Cho Ha Na yang mengulum pemen lolipop memperhatikan kakek Choi yang diam saja termenung.

Menantu kakek Choi keluar rumah,tiba-tiba Cho Ha Na datang dan menahan menantu kakek Choi.
“Permisi”sapa Cho Ha Na.
“Ya Tuhan!”guman menantu kakek Choi kaget.
“Kita bisa bicara sebentar?”tanya Cho Ha Na.
Menantu kakek Choi pun menunjuk dirinya sendiri, Cho Ha Na pun mengangguk.

Cho Ha Na dan menantu kakek Choi duduk di kursi panjang sebuah taman.
“Jadi, ini tentang ayahku ya?”tanya menantu kakek Choi.
“Iya,ayah mertuamu. Beliau sedang menderita”jawab Cho Ha Na.
“Apa maksudmu?”tanya menantu kakek Choi tak mengerti.

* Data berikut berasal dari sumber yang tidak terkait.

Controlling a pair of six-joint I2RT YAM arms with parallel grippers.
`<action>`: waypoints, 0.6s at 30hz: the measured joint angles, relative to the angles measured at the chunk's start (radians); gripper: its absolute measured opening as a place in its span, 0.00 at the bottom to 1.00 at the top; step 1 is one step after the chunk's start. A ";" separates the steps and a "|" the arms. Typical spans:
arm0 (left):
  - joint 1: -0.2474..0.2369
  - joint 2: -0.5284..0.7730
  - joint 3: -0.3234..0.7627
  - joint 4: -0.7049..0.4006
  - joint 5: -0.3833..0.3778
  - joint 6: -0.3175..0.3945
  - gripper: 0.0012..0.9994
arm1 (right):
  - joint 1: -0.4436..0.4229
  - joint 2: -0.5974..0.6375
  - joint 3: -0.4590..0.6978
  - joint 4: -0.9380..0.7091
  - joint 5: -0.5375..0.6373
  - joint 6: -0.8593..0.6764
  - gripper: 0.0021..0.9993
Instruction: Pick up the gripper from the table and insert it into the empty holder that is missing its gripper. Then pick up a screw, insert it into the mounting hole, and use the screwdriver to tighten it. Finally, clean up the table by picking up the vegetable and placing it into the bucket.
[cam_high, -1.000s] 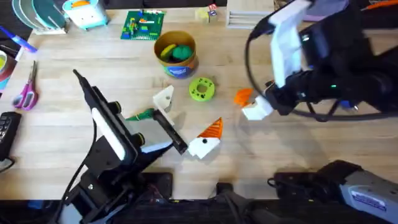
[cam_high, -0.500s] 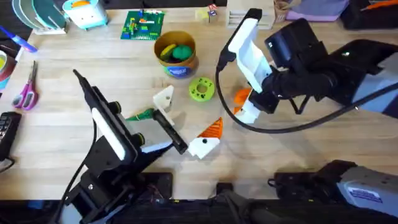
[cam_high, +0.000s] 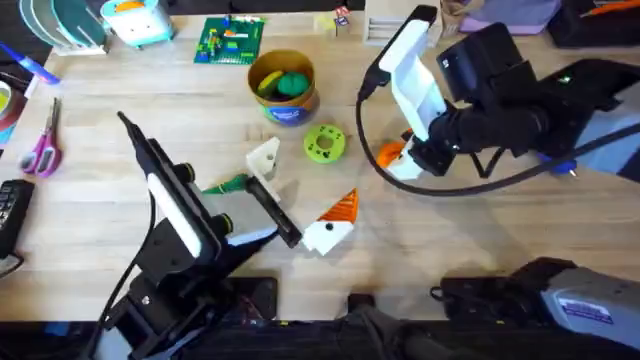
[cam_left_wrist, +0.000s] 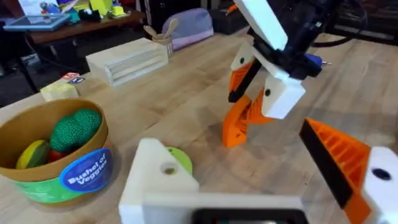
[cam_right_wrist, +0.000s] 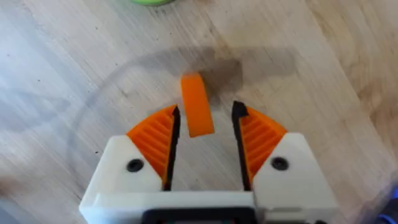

“Ibu mertuamu…Beliau…”jawab Cho Ha Na namun terhenti bingung mau mulai darimana, lalu ia berpikir sebentar.
“Kelihatannya beliau memiliki pria idaman lain”lanjut Cho Ha Na akhirnya.
“Apa?”ucap menantu kakek Choi kaget.
“Ada beberapa surat cinta dibarang peninggalannya”jelas Cho Ha Na.
“Masa….”ucap menantu kakek Choi tak percaya.
“Karena saat ini hanya ada kita berdua….anak dari ayah mertuamu adalah suamimu. Tapi ayah mertuamu ragu apakah dia adalah anak kandungnya”jelas Cho Ha Na.
“Ya Tuhan….”guman menantu kakek Choi.
“Ada apa?”tanya Cho Ha Na.
“Aku juga meragukan hal itu”jawab menantu kakek Choi berbisik pada Cho Ha Na. (gubraks)
“Kenapa?”tanya Cho Ha Na. Menantu kakek Choi pun mengambil hpnya dan memperlihatkan foto suaminya.

“Lihat ini”ucap menantu kakek Choi seraya menyerahkan hpnya yang terdapat foto dirinya dan suaminya. Cho Ha Na pun memperhatikan foto di hp itu.
“Ini suamiku, tampan bukan?”tanya menantu kakek Choi. Cho Ha Na pun tertawa kecil.

“Iya, tampan”jawab Cho Ha Na. “Irinya aku”lanjut Cho Ha Na seraya memperhatikan foto di hp itu.
Menantu kakek Choi pun merebut hpnya dari tangan Cho Ha Na dan memasukkannya ke dalam tas.
“Tapi ayah mertuaku…..beliau tidak seperti itu”guman menantu kakek Choi.
“Ah, kalau begitu ibu mertuamu pasti cantik”jawab Cho Ha Na.
“Tidak juga. Beliau biasa saja”ucap menantu kakek Choi.
“Ah,lalu…pasti pria idaman lain ibu mertuamu orangnya sangat tampan dan suamimu mengikuti wajahnya”pikir Cho Ha Na.
“Baguslah. Ibu metuaku memang hebat”ujar menantu kakek Choi.
Cho Ha Na pun tertawa kecil agak ragu.
“Maafkan aku”ucap menantu kakek Choi.
“Tidak apa-apa”jawab Cho Ha Na. ”Tapi apakah menurutmu, suamimu akan menyadarinya?”tanya Cho Ha Na.
“Tidak mungkin! Baginya, ibunya adalah seorang malaikat. Kalau aku mengatakan ibunya telah mempermainkan ayahnya. Dan bilang kalau ayahnya bukan ayah kandungnya. Dia pasti akan…”jawab menantu kakek Choi terputus.

“Benar. Benar sekali mengatakannya sekarang juga percuma dan tidak aka nada yang bahagia. Benarkan?”potong Cho Ha Na. Menantu kakek Choi pun mengangguk.
“Jadi, aku telah memikirkannya. Lalu, bagaimana kalau kalian melakukan tes DNA antara suamimu dan ayahnya?”kata Cho Ha Na memberi usul.
“Lalu bagaimana kalau hasilnya memang bukan anak kandungnya?”tanya menantu kakek Choi.
“Kalau itu, tidak usah ragu”jawab Cho Ha Na mantap, lalu ia tertawa.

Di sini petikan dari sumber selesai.